■ Records from a collection
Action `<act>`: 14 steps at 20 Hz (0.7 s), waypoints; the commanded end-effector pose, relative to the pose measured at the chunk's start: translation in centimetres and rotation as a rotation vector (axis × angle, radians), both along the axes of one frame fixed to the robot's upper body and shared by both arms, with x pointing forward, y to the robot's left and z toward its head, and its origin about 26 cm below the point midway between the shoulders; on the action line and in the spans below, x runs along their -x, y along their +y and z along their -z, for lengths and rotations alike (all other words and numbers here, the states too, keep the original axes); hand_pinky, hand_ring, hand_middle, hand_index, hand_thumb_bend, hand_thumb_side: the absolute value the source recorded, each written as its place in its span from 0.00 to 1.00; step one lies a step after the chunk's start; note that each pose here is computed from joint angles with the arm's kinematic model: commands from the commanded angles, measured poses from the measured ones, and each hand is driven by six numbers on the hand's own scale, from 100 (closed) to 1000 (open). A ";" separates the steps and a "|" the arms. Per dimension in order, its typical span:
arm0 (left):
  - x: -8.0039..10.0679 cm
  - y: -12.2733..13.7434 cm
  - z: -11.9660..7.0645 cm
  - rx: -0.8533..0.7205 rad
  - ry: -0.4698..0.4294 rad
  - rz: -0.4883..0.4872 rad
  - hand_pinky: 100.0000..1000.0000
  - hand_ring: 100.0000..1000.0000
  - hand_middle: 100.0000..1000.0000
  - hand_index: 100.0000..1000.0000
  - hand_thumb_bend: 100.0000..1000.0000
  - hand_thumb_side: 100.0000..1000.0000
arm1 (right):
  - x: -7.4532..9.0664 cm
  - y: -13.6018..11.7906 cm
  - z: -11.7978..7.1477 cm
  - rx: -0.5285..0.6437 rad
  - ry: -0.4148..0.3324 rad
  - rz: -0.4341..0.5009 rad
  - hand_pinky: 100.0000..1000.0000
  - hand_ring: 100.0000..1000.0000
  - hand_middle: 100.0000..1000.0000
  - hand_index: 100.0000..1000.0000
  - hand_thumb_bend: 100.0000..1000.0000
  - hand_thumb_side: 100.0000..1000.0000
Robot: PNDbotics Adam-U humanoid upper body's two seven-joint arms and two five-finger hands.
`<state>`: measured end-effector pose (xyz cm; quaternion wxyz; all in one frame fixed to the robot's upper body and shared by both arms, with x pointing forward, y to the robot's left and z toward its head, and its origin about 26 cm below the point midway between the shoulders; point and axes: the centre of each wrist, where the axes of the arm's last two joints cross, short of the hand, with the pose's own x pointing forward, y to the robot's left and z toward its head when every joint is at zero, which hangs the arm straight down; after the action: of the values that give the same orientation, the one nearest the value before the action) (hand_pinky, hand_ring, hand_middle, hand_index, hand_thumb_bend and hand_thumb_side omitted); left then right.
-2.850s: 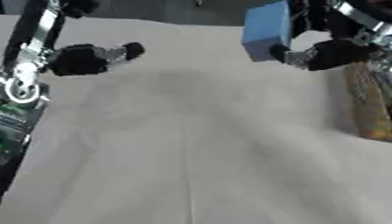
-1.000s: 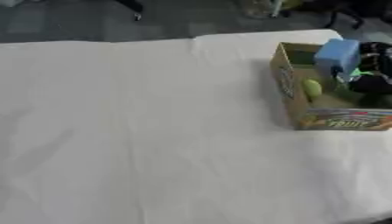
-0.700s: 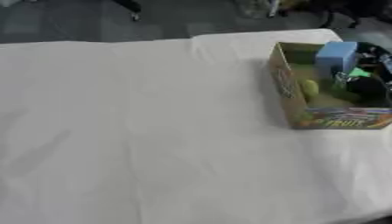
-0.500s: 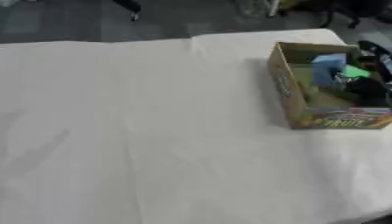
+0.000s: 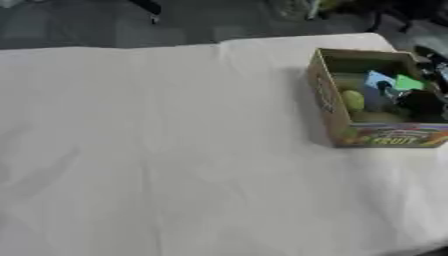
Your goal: Pick up the objects with one hand, pass them to the other hand, and then place them into the box on the other side of the table.
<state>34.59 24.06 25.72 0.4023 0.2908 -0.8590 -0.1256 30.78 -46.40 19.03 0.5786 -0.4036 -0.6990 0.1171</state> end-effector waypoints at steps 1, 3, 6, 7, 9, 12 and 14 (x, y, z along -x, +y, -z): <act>0.3 0.4 -0.7 0.014 -0.029 -0.010 0.74 0.65 0.57 0.80 0.67 0.38 | 0.1 0.6 -2.4 -0.089 -0.156 -0.045 0.95 0.94 1.00 1.00 0.00 0.56; 0.2 0.5 -0.6 0.042 -0.029 -0.018 0.74 0.65 0.56 0.80 0.62 0.44 | 0.0 1.5 -3.3 -0.166 -0.275 -0.118 0.96 0.94 1.00 1.00 0.00 0.54; 0.1 0.8 -0.3 0.107 -0.033 -0.031 0.74 0.65 0.56 0.79 0.53 0.50 | -0.1 2.3 -4.0 -0.237 -0.379 -0.203 0.96 0.94 1.00 1.00 0.00 0.36; 0.0 0.9 -0.1 0.126 -0.030 -0.037 0.74 0.65 0.56 0.79 0.55 0.48 | -0.2 2.4 -4.2 -0.250 -0.400 -0.219 0.96 0.94 1.00 1.00 0.00 0.33; -0.1 1.1 0.3 0.161 -0.016 -0.048 0.74 0.65 0.56 0.79 0.57 0.47 | -0.5 2.8 -4.4 -0.271 -0.431 -0.239 0.96 0.93 1.00 0.99 0.00 0.27; -0.4 1.6 0.9 0.241 0.027 -0.047 0.75 0.68 0.60 0.82 0.56 0.46 | -0.8 3.4 -4.7 -0.305 -0.473 -0.257 0.96 0.93 0.99 0.97 0.00 0.25; -0.7 2.0 1.6 0.308 0.074 -0.027 0.77 0.72 0.65 0.84 0.56 0.46 | -1.0 3.6 -4.6 -0.331 -0.494 -0.265 0.96 0.93 0.98 0.95 0.00 0.27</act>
<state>35.32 25.52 23.48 0.4766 0.2382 -0.8461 -0.0116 32.10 -42.63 22.25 0.4502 -0.2249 -0.8637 -0.0255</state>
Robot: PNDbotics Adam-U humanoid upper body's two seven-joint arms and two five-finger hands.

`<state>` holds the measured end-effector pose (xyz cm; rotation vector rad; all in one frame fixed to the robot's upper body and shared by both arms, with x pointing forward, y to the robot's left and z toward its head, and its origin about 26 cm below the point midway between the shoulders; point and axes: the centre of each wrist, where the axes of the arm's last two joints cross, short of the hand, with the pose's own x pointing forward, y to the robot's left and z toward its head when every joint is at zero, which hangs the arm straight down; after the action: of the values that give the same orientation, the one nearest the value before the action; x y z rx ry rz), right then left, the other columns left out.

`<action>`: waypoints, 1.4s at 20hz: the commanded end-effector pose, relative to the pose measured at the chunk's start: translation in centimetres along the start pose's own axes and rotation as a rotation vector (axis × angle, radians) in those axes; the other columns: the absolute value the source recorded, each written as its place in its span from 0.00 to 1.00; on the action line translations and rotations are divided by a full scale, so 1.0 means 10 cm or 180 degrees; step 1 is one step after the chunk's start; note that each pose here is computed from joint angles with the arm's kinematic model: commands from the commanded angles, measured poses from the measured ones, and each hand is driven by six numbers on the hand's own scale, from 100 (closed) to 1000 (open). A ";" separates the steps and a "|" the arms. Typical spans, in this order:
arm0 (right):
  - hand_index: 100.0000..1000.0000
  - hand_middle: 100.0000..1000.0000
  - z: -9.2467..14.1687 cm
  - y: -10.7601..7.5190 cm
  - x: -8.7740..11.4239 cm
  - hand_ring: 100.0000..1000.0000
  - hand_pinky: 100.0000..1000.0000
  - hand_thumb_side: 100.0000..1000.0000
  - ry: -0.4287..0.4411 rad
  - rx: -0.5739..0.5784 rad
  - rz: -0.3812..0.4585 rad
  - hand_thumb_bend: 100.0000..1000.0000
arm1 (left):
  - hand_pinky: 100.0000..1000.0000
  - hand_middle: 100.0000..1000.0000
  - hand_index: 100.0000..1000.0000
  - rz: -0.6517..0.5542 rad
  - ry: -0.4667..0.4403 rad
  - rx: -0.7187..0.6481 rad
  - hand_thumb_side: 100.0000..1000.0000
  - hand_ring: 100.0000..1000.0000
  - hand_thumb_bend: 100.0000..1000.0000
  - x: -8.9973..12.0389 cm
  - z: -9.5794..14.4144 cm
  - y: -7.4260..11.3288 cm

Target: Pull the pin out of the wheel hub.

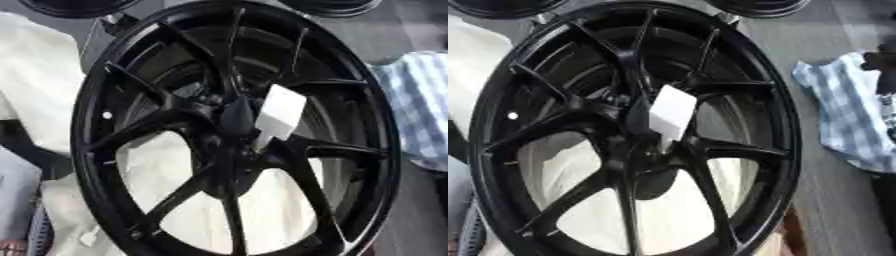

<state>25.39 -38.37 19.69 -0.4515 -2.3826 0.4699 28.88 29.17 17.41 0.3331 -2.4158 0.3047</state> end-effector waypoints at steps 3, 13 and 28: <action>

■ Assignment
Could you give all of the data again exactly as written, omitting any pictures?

■ Solution for this problem
Action `<act>`: 14 steps at 20 Hz (0.7 s), waypoints; the commanded end-effector pose, relative to the pose measured at the chunk's start: translation in centimetres and rotation as a rotation vector (axis × angle, radians), both along the axes of one frame fixed to the robot's upper body and shared by both arms, with x pointing forward, y to the robot's left and z toward its head, and its origin about 26 cm below the point midway between the shoulders; on the action line and in the spans below, x runs along their -x, y along their +y and z along their -z, for lengths and rotations alike (all other words and numbers here, the states too, keep the original axes); hand_pinky, hand_ring, hand_middle, hand_index, hand_thumb_bend, hand_thumb_side: the absolute value the source recorded, each written as its place in its span from 0.00 to 1.00; step one lies a step after the chunk's start; note that each pose here is computed from joint angles with the arm's kinematic model: commands from the commanded angles, measured poses from the measured ones, and each hand is driven by six numbers on the hand's own scale, from 100 (closed) to 1000 (open). A ";" separates the steps and a "|" the arms. Per dimension in order, its typical span:
arm0 (left):
  - x: -8.0039..10.0679 cm
  - y: -12.2733..13.7434 cm
  - z: -11.9660..7.0645 cm
  - rx: -0.8533..0.7205 rad
  - ry: -0.4698..0.4294 rad
  - rz: -0.4883..0.4872 rad
  - hand_pinky: 100.0000..1000.0000
  - hand_ring: 100.0000..1000.0000
  - hand_middle: 100.0000..1000.0000
  - hand_index: 100.0000..1000.0000
  - hand_thumb_bend: 100.0000..1000.0000
  - hand_thumb_side: 100.0000..1000.0000
arm1 (right):
  - x: -7.4532..9.0664 cm
  - y: -13.6018..11.7906 cm
  - z: -11.7978..7.1477 cm
  - rx: -0.5285..0.6437 rad
  - ry: -0.4148..0.3324 rad
  - rz: -0.4341..0.5009 rad
  - hand_pinky: 100.0000..1000.0000
  - hand_ring: 100.0000..1000.0000
  - hand_middle: 100.0000..1000.0000
  - hand_index: 100.0000..1000.0000
  - hand_thumb_bend: 100.0000..1000.0000
  - hand_thumb_side: 100.0000..1000.0000
Robot: PNDbotics Adam-U humanoid upper body's two seven-joint arms and two five-finger hands.
`<state>`: measured end-effector pose (xyz cm; quaternion wxyz; all in one frame fixed to the robot's upper body and shared by both arms, with x pointing forward, y to the robot's left and z toward its head, and its origin about 26 cm below the point midway between the shoulders; point and axes: the centre of each wrist, where the axes of the arm's last two joints cross, short of the hand, with the pose's own x pointing forward, y to the robot's left and z toward its head when every joint is at zero, which hangs the arm straight down; after the action: of the values that give the same orientation, the one nearest the value before the action) (hand_pinky, hand_ring, hand_middle, hand_index, hand_thumb_bend and hand_thumb_side omitted); left then right.
-2.850s: 
-1.000s: 
-0.700s: 
-0.500s: 
+0.000s: 
Your goal: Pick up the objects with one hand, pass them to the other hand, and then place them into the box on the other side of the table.
<state>34.59 24.06 25.72 0.4023 0.2908 -0.8590 -0.1256 30.78 -46.40 19.03 0.5786 -0.4036 -0.6990 0.1171</state> end-effector waypoints at steps 1, 3, 6, 7, 9, 12 and 14 (x, y, z along -x, +y, -z): <act>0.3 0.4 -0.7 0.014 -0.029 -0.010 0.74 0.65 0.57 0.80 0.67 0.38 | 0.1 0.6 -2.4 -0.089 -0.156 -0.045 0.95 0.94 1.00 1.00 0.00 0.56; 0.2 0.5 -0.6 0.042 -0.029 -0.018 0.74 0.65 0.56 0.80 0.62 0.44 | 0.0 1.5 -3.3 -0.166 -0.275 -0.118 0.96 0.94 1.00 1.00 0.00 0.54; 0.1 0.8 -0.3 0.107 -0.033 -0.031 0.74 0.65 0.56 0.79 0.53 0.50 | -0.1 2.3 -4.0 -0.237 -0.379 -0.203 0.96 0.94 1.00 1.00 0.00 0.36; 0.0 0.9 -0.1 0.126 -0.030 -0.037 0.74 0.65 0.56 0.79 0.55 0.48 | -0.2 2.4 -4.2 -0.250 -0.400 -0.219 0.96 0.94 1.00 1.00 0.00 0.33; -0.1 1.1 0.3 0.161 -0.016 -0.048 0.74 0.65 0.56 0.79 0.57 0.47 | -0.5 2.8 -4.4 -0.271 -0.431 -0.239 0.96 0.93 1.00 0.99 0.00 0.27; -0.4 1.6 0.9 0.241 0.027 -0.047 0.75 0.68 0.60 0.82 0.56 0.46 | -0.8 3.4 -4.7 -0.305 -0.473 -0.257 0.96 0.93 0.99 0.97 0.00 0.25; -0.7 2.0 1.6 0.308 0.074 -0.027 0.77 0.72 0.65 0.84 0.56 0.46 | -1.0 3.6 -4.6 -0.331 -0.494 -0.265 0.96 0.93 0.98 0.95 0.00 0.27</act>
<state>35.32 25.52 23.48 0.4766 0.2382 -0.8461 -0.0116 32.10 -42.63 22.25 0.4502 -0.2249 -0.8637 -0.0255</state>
Robot: PNDbotics Adam-U humanoid upper body's two seven-joint arms and two five-finger hands.

`<state>` holds the measured end-effector pose (xyz cm; rotation vector rad; all in one frame fixed to the robot's upper body and shared by both arms, with x pointing forward, y to the robot's left and z toward its head, and its origin about 26 cm below the point midway between the shoulders; point and axes: the centre of each wrist, where the axes of the arm's last two joints cross, short of the hand, with the pose's own x pointing forward, y to the robot's left and z toward its head when every joint is at zero, which hangs the arm straight down; after the action: of the values that give the same orientation, the one nearest the value before the action; x y z rx ry rz), right then left, the other columns left out.

`<action>`: waypoints, 1.4s at 20hz: the commanded end-effector pose, relative to the pose measured at the chunk's start: translation in centimetres along the start pose's own axes and rotation as a rotation vector (axis × angle, radians) in those axes; the other columns: the absolute value the source recorded, each written as its place in its span from 0.00 to 1.00; on the action line translations and rotations are divided by a full scale, so 1.0 means 10 cm or 180 degrees; step 1 is one step after the chunk's start; note that each pose here is computed from joint angles with the arm's kinematic model: commands from the commanded angles, measured poses from the measured ones, and each hand is driven by six numbers on the hand's own scale, from 100 (closed) to 1000 (open). A ";" separates the steps and a "|" the arms. Typical spans, in this order:
arm0 (right):
  - hand_index: 100.0000..1000.0000
  - hand_middle: 100.0000..1000.0000
  - z: -9.2467..14.1687 cm
  - y: -10.7601..7.5190 cm
  - x: -8.7740..11.4239 cm
  - hand_ring: 100.0000..1000.0000
  - hand_pinky: 100.0000..1000.0000
  - hand_thumb_side: 100.0000..1000.0000
  - ry: -0.4287..0.4411 rad
  - rx: -0.5739..0.5784 rad
  - rz: -0.3812..0.4585 rad
  - hand_thumb_bend: 100.0000..1000.0000
arm1 (left):
  - hand_pinky: 100.0000..1000.0000
  - hand_middle: 100.0000..1000.0000
  - hand_index: 100.0000..1000.0000
  - rz: -0.6517..0.5542 rad
  - ry: -0.4667..0.4403 rad
  - rx: -0.7187..0.6481 rad
  - hand_thumb_side: 100.0000..1000.0000
  - hand_ring: 100.0000..1000.0000
  - hand_thumb_bend: 100.0000..1000.0000
  - x: -8.9973..12.0389 cm
  - z: -9.5794..14.4144 cm
  - y: -7.4260..11.3288 cm

Target: Pull the pin out of the wheel hub.


<state>25.39 -38.37 19.69 -0.4515 -2.3826 0.4699 28.88 29.17 17.41 0.3331 -2.4158 0.3047</state> end-effector waypoints at steps 3, 13 and 28: <action>

This exercise has been completed.